Chinese products have also found their way into the African market. Almost every item stocked in the stores is labelled ‘Made in China’, from food, farm inputs to office equipment. That was not the situation a few decades ago. Back Then Africa had stronger ties with the West, particularly the EU and the USA, than it had with the East.
Through the One Belt One Road initiative, China which is arguably the world’s second largest economy has made inroads in African economies and left a trail of development. It is now synonymous to talk about China and development in one sentence.
The One Belt One Road (OBOR) initiative is a development strategy forth put in 2013 by president Xi Jinping. It aims at economically connecting all Eurasian countries with China being central to the trading network. OBOR focuses on expanding trade routes through infrastructure development.
In 2008, Ghana and SinoHydro, a Chinese company signed a $562 million dollar deal to construct a dam to improve irrigation and water storage. Other such massive projects can be found all over Africa, mostly in construction of roads, rail and sea ports. This has not sat well with the Western countries, but China has remained relentless.
China has been of a great importance to Africa, but many fingers have been pointed towards the country, with many accusing it of underhand dealings. This is largely because massive poaching has been reported ever since China entered Africa.
In just three years (2011-2014) poachers killed over 100,000 African elephants. Over 30,000 elephants are estimated to be killed yearly and their tusks crudely cut off. China has the largest ivory market in the world. It also has licensed traders and factories that handle raw ivory.
Is it coincidence?
An investigation conducted by the Convention on International Trade in Endangered Species of Wild Flora and Fauna (CITES) revealed that of all the international passengers busted with illegal ivory, 85 percent were citizens of China. They were taking it back home where there is a ready and lucrative market.
Corrupt Government Officials
Ivory trading was marked as illegal in 1990. But China and the United States continued trading in ivory, arguing that it was from elephants killed long before the ban came into effect. The ban created a shortage in the market and because of the law of supply and demand, prices sky-rocketed. Since ivory trading is still legal in China, poacher opportunists jumped at the market opportunity which led to the deaths of hundreds of thousands of elephants in Africa.
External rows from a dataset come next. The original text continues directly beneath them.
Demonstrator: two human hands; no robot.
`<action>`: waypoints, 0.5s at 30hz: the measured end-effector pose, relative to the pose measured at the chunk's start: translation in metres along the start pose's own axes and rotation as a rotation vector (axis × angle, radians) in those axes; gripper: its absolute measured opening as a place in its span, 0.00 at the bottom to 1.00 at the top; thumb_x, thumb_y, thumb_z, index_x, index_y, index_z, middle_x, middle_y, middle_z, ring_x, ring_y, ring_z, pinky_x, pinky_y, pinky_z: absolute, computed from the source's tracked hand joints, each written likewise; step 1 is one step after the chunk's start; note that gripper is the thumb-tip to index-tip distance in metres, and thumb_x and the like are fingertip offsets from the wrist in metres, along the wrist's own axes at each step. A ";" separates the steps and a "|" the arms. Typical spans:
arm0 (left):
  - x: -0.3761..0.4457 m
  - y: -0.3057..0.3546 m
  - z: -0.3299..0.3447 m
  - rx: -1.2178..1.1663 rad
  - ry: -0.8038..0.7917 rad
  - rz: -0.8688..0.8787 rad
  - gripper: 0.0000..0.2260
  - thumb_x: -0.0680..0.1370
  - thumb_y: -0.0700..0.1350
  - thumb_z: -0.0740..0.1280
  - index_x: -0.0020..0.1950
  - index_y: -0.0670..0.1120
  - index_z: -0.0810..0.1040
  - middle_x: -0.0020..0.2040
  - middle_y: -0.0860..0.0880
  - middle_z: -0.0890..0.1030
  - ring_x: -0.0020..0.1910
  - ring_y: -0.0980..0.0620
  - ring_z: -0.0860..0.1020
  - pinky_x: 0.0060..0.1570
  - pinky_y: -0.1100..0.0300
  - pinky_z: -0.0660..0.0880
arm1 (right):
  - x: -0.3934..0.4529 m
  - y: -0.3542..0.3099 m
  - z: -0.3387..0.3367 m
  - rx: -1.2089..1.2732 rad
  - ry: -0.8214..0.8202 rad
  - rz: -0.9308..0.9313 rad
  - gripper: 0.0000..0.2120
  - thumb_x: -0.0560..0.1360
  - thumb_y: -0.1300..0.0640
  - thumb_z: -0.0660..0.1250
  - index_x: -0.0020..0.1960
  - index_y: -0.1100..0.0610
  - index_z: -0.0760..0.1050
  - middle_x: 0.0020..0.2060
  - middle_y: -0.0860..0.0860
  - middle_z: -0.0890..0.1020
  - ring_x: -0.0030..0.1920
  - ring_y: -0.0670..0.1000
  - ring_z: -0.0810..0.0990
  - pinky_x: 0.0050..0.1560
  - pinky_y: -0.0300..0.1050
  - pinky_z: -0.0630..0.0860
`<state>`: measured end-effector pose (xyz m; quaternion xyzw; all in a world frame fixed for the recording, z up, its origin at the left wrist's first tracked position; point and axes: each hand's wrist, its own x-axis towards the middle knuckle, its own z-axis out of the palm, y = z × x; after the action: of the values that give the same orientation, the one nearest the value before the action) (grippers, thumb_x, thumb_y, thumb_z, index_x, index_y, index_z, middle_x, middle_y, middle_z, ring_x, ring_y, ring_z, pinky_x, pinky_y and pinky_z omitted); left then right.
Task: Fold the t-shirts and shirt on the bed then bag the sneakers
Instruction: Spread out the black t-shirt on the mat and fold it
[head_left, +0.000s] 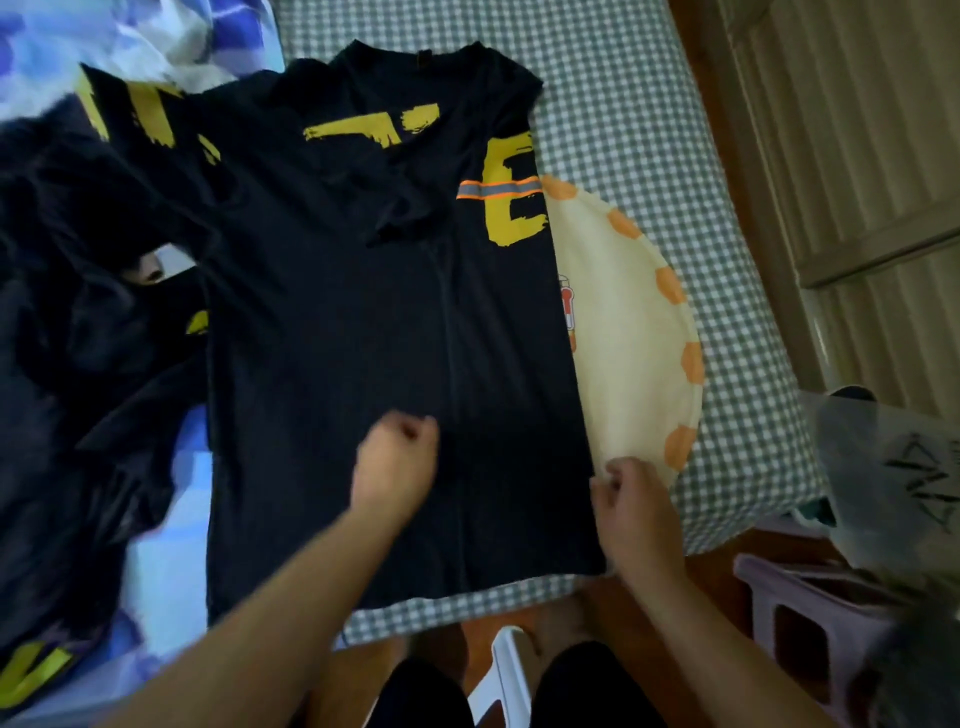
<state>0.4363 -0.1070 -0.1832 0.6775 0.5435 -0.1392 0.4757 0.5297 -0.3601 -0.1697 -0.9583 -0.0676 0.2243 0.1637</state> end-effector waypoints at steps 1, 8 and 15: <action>-0.027 -0.023 0.019 0.058 -0.117 -0.051 0.19 0.76 0.64 0.65 0.40 0.48 0.79 0.37 0.46 0.84 0.38 0.42 0.84 0.43 0.47 0.83 | 0.007 0.005 -0.001 0.067 -0.070 0.080 0.13 0.81 0.50 0.66 0.61 0.57 0.75 0.51 0.51 0.80 0.50 0.53 0.79 0.48 0.48 0.74; -0.084 -0.062 0.064 0.267 -0.275 -0.156 0.19 0.80 0.58 0.67 0.37 0.46 0.74 0.36 0.48 0.79 0.38 0.46 0.79 0.41 0.53 0.76 | 0.014 0.021 0.004 -0.117 -0.419 0.090 0.15 0.81 0.48 0.66 0.41 0.56 0.71 0.37 0.51 0.76 0.36 0.49 0.74 0.35 0.46 0.68; -0.077 0.004 0.039 0.798 -0.134 0.065 0.18 0.83 0.62 0.56 0.51 0.52 0.77 0.49 0.51 0.82 0.49 0.48 0.82 0.42 0.55 0.72 | 0.102 -0.036 -0.055 -0.105 -0.362 -0.119 0.09 0.81 0.45 0.65 0.48 0.49 0.75 0.41 0.45 0.81 0.41 0.46 0.79 0.43 0.46 0.78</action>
<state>0.4243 -0.1849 -0.1467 0.8152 0.3928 -0.3680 0.2138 0.6436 -0.3218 -0.1522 -0.9038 -0.1641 0.3791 0.1116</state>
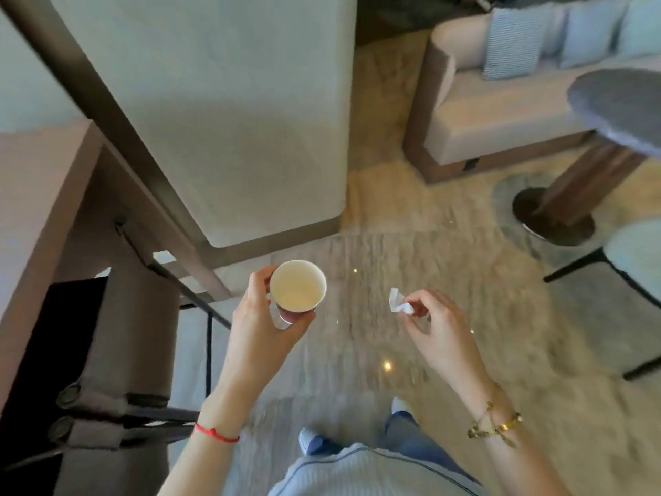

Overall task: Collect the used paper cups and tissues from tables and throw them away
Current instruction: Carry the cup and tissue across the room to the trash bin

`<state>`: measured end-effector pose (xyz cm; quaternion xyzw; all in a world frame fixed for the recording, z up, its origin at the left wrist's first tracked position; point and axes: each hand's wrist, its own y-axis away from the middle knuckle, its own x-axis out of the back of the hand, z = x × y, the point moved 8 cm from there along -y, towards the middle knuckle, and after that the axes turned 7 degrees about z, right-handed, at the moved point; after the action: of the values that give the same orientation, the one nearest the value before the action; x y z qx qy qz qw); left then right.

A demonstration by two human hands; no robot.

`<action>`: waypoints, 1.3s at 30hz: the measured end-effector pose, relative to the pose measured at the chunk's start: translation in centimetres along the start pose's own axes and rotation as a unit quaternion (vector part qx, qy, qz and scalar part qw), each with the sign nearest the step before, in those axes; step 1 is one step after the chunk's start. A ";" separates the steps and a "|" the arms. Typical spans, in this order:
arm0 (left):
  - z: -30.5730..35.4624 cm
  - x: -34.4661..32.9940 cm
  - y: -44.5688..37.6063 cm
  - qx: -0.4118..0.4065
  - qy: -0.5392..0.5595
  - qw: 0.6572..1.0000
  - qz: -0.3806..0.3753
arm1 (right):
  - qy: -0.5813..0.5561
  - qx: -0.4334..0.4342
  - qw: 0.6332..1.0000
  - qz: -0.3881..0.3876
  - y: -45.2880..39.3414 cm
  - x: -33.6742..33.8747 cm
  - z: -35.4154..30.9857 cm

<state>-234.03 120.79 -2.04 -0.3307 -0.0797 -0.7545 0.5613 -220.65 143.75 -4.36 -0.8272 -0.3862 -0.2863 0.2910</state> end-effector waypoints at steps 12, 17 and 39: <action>21.9 -27.5 6.1 -0.126 0.119 0.963 -0.207 | 0.069 -0.202 0.956 0.200 13.7 24.6 19.8; 32.6 -38.3 12.2 -0.177 0.157 0.927 -0.289 | 0.101 -0.285 0.911 0.281 21.8 35.7 27.7; 69.9 -82.0 27.9 -0.307 0.220 0.767 -0.519 | 0.154 -0.457 0.745 0.461 32.3 67.5 59.6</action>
<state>-167.86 210.28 -3.54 -0.2181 0.1225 -0.9672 -0.0448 -143.48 200.25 -5.36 -0.8830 0.2698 -0.3830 0.0303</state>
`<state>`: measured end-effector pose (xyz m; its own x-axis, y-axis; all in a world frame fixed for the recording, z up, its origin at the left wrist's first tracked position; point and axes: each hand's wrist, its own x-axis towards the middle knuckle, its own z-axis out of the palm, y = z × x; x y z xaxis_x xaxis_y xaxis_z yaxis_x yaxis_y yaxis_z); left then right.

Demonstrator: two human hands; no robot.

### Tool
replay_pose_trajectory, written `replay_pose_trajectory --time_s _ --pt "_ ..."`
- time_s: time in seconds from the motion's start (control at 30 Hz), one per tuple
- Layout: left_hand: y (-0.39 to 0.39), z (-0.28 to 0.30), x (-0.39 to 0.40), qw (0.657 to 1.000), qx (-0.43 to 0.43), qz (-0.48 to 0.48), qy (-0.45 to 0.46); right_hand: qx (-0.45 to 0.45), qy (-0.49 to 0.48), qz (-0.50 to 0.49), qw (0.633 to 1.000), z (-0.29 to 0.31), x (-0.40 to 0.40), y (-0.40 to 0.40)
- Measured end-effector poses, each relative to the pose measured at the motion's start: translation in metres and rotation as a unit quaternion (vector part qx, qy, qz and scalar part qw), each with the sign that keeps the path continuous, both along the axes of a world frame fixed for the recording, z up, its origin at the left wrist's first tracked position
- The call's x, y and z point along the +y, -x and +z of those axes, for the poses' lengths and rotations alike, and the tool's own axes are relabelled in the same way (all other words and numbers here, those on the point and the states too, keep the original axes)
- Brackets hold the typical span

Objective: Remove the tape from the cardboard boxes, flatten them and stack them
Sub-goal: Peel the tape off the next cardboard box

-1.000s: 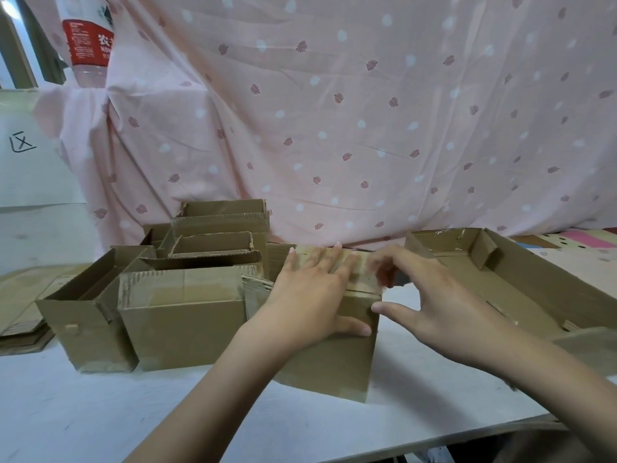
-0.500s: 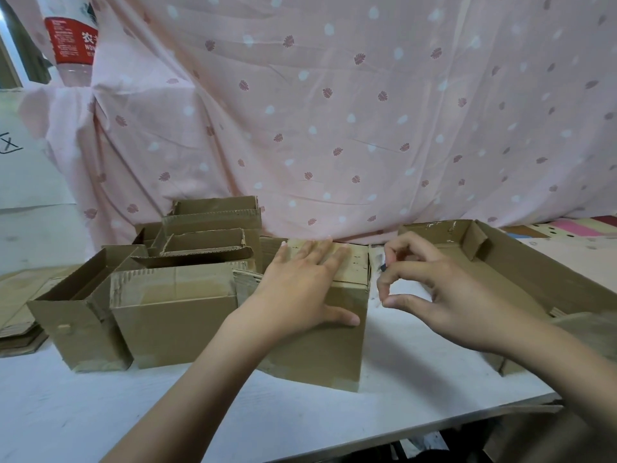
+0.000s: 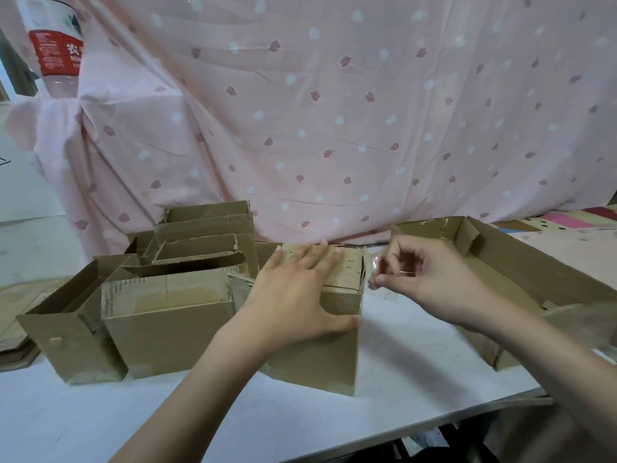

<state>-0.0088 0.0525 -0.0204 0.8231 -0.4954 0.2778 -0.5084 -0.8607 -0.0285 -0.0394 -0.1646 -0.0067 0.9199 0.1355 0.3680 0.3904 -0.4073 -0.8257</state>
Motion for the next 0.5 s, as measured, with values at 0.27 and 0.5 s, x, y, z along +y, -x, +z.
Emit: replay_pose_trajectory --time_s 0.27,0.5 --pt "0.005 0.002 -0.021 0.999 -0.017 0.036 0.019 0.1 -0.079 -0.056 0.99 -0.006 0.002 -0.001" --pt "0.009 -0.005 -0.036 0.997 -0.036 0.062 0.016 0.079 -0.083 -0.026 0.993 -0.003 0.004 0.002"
Nabbing them has not always been easy as they often collaborate with corrupt government officials who offer them protection.
Currently, measures to control poaching are being implemented with punitive actions taken against those nabbed in the act. There has also been a global outcry as activists call for protection of the animals.
The president of China, Xi Jinping has abolished all ivory trading in China in a bid to help save the elephant. Only 100 year old ivory antiques can be traded in China now.
Last November the United States drew attention for attempting to lift the U.S. ban on importing elephant trophies. The internet responded with outrage and stood up against poaching. President Trump then upheld the ban pending a review. Whether the newfound attention given to African elephants will result in an increase in their population is to be seen.